### ACTIVITY:
Retype the data exactly, from its first line to the line containing "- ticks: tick", including both, and skip any picture.

### SUPPLIED INFORMATION:
=== Begin Enclosure ===

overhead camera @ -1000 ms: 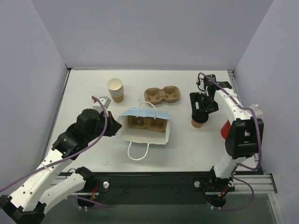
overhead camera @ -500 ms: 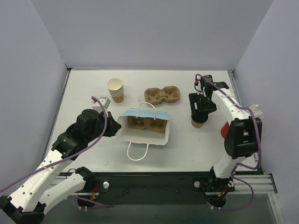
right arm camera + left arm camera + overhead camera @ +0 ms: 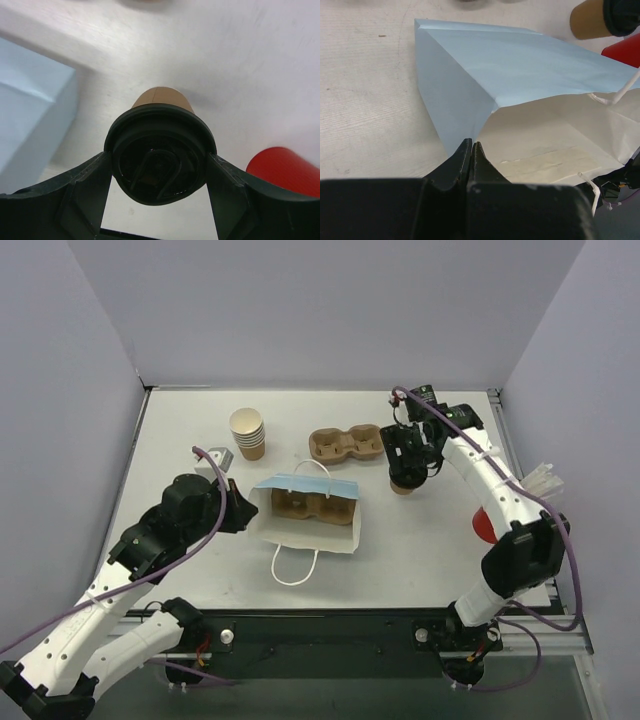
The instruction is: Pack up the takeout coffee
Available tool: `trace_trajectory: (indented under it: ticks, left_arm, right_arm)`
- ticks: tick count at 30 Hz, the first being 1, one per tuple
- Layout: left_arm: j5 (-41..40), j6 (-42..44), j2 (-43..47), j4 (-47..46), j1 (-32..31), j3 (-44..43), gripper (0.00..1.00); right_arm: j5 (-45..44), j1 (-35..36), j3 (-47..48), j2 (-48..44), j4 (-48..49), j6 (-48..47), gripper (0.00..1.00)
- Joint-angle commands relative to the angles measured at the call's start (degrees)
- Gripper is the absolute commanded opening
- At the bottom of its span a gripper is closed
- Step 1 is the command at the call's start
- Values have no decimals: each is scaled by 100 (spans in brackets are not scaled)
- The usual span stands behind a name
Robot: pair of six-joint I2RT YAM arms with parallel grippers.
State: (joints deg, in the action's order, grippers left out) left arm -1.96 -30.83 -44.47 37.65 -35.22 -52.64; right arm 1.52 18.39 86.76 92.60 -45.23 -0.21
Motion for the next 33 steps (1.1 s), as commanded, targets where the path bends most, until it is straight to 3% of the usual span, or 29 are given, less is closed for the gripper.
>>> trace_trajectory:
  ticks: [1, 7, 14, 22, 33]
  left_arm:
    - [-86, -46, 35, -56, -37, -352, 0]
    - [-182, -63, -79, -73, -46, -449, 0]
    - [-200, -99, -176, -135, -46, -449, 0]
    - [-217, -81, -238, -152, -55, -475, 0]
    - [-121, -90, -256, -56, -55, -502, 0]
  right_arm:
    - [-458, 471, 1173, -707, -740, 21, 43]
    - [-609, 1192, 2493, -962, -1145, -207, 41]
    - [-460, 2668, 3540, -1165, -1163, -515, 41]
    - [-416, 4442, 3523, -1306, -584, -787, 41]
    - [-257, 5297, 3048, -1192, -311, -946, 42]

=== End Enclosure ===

### EXERCISE OUTPUT:
overhead camera @ -1000 ms: 
overhead camera @ -500 ms: 
right arm camera + left arm camera + overhead camera @ +0 ms: 
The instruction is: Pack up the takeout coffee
Available tool: `trace_trajectory: (indented under it: ticks, left_arm, right_arm)`
- ticks: tick count at 30 Hz, the first being 1, one per tuple

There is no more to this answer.